The nearly back-to-back approval of these innovative gene therapies set payers scrambling to design appropriate coverage policies and introduced questions as to what initial access for these new therapies might look like. BPS evaluated initial commercial access for these two therapies by comparing the product labels with medical policies of five large commercial plans to understand relative levels of access for the new CAR-T agents.
Four of five payers have medical policies which are more restrictive than the product label for both products. This was achieved by adding stricter definitions of relapse or refractory status or by restricting duration of pre-authorization. In addition, some payers denied coverage to members that have undergone previous gene therapy or transplantation.
Payers were aligned on dosing restriction and pre-authorization requirements but showed some variance in site of care preferences (see Figure 1)
Figure 1 Overview of coverage restrictions for CAR-T therapies for commercial payers
Implications for Life Science Organizations
Not all major commercial payers have finalized access policies for the CAR-T therapies. As such, the findings of this research represent a limited sample of policies which may be subject to change as more payers finalize access policies for the CAR-T agents.
There is some variance as to what payers consider the proper site of care for CAR-T therapies which have primarily been studied in an inpatient setting. Some of the medical policies evaluated provide initial evidence that site of care may be expanded to an outpatient setting.

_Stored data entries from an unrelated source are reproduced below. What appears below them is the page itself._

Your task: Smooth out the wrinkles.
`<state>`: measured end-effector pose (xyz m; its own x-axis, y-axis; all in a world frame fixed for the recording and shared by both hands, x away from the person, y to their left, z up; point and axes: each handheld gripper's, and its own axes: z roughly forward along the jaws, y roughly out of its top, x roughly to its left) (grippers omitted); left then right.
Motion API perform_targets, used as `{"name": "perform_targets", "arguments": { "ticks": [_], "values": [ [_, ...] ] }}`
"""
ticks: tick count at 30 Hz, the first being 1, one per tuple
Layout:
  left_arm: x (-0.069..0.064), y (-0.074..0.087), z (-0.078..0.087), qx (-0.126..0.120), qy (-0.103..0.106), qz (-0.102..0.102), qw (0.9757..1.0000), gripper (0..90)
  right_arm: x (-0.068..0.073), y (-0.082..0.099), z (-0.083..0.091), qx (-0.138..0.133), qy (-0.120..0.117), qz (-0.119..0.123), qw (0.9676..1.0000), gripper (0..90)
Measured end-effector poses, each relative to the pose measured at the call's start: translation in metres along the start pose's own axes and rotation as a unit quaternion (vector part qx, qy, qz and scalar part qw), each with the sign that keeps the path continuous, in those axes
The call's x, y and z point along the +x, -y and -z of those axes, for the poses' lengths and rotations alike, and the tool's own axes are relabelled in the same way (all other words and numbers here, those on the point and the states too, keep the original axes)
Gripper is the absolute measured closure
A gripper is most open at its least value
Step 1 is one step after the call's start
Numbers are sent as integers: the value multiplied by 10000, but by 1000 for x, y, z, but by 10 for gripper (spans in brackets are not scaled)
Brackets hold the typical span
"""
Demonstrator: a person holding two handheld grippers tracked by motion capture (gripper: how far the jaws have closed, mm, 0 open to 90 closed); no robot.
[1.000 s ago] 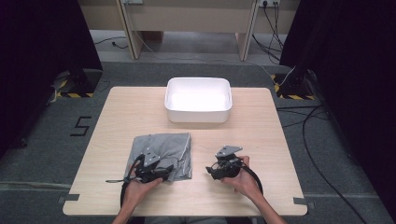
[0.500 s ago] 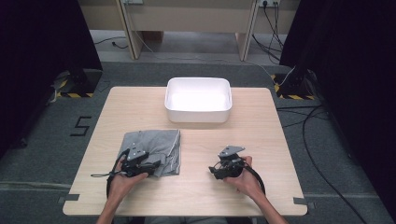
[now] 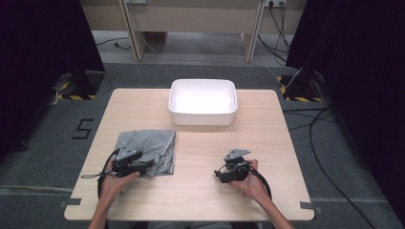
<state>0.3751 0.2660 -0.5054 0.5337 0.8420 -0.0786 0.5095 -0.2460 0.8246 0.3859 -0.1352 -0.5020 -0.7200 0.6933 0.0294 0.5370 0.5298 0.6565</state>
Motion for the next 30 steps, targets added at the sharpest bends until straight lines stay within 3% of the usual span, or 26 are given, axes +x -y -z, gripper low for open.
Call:
{"name": "perform_targets", "arguments": {
  "ticks": [3, 5, 9, 12, 13, 15, 18, 25, 30],
  "values": [
    [-2, -2, 3, -104, -26, 87, 9999, 358, 0, 0, 0, 4, 11, -27, 10000, 362],
    [-6, -4, 6, -189, -64, 258, 9995, 334, 0, 0, 0, -4, 2, -14, 10000, 362],
    [-21, -12, 15, -76, -387, 440, 9983, 305, 0, 0, 0, -7, 8, -37, 10000, 362],
    [-29, -13, 20, -76, -442, 571, 9974, 300, -1, 0, 1, -37, 16, -36, 10000, 362],
    [-36, -12, 24, -36, -624, 631, 9960, 291, -1, 0, 1, -35, 20, -37, 10000, 362],
    [-40, -6, 24, 76, -759, 648, 9950, 285, -1, 0, 1, -28, 18, -39, 10000, 362],
    [-39, 4, 14, 289, -840, 676, 9938, 287, 0, 0, 0, 18, 18, -20, 10000, 362],
    [-26, 6, 7, 238, -1011, 545, 9931, 348, 1, 0, -2, 34, 6, 15, 10000, 362],
    [-18, 5, 1, 255, -1227, 553, 9906, 347, -1, 0, -2, 22, 37, 13, 10000, 362]
  ]
}}
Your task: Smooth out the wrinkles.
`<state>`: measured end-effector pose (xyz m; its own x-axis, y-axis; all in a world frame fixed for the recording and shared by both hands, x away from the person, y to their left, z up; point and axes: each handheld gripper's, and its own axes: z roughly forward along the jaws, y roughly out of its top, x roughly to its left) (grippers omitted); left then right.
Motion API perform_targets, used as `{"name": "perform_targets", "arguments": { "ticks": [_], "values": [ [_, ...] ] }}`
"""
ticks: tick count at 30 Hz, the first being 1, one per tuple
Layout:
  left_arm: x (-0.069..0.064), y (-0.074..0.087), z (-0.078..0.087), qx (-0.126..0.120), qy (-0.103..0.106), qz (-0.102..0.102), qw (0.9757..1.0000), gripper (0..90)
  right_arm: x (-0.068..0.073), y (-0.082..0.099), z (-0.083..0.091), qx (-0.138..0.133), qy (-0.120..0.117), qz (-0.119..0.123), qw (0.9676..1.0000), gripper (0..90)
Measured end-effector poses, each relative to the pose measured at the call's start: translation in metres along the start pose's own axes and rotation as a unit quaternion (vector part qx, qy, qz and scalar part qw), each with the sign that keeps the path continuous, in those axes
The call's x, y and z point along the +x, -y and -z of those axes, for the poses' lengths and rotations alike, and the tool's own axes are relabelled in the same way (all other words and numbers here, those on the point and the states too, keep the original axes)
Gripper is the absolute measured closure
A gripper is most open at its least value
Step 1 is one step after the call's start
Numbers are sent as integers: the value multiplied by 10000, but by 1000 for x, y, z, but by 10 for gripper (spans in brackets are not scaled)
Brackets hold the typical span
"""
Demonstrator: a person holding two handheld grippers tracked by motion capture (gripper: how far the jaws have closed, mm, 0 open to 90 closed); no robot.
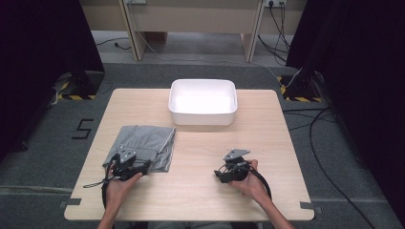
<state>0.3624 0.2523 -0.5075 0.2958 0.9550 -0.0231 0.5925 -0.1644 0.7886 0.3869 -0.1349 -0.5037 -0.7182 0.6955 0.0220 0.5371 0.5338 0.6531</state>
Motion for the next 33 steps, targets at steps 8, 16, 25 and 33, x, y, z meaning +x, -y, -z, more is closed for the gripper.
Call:
{"name": "perform_targets", "arguments": {
  "ticks": [8, 16, 25, 33],
  "values": [
    [2, -6, -10, 23, -367, 50, 9993, 352, -3, 0, 0, -17, 17, -66, 10000, 362],
    [7, -9, -12, 11, -321, 80, 9995, 352, -4, 0, 0, -18, 11, -76, 10000, 361],
    [5, -10, 1, -324, -103, 288, 9990, 278, -11, -2, 6, -145, -4, -240, 9996, 363],
    [-7, -5, 28, -564, 213, 415, 9973, 259, -27, -8, 21, -454, 193, -470, 9977, 363]
  ]
}}
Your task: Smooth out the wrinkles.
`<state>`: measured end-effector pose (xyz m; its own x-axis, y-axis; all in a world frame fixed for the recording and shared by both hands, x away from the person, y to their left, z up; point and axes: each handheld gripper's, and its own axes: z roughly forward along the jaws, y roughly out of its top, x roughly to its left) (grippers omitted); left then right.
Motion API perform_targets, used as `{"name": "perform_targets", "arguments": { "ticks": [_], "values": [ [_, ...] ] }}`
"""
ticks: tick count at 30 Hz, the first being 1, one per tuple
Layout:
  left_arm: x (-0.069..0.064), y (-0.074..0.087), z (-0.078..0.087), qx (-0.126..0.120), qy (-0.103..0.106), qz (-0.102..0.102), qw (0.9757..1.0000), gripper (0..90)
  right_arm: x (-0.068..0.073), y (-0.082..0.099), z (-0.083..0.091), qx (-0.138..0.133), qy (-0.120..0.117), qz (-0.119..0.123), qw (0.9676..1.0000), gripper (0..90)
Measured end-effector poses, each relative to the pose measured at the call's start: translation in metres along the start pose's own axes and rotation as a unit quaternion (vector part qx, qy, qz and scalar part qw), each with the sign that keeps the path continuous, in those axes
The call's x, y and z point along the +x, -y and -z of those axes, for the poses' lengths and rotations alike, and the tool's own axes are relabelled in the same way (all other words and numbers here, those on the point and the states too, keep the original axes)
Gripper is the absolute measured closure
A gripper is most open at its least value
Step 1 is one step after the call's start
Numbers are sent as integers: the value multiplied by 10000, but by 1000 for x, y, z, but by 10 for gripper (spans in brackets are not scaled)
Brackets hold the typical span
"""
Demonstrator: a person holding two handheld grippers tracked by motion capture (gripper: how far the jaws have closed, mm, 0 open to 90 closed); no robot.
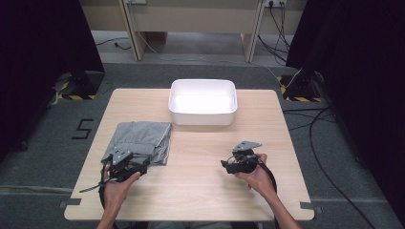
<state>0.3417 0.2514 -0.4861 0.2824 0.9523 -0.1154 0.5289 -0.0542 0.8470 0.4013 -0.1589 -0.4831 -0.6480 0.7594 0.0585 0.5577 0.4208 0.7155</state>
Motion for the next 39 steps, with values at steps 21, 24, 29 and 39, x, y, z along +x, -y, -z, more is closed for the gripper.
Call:
{"name": "perform_targets", "arguments": {
  "ticks": [21, 24, 29, 39],
  "values": [
    [22, -14, -40, 164, -590, 110, 9981, 312, -1, 0, -5, 105, 66, 59, 9999, 362],
    [21, -14, -49, 281, -641, 1, 9976, 319, -1, 0, -5, 128, 44, 60, 9999, 362],
    [13, -9, -51, 322, -808, -226, 9960, 330, 0, 1, -6, 139, 40, 65, 9999, 362],
    [3, 17, -30, 391, -778, -417, 9953, 356, 2, 3, -7, 212, 23, 80, 9997, 361]
  ]
}}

Payer access for CAR-T therapies is an emerging area and coverage policies should be monitored to fully understand how access for these new therapies will evolve over time. Manufacturers should understand commercial payer rationale for excluding CAR-T coverage to members (such as the exclusion of coverage for patients who have received ANY prior gene therapy) so they can successfully communicate appropriate patient types to prescribing physicians.
It will be important for manufacturers who enter the CAR-T market in the future to understand how the once-per-lifetime treatment limitation may impact future levels of demand.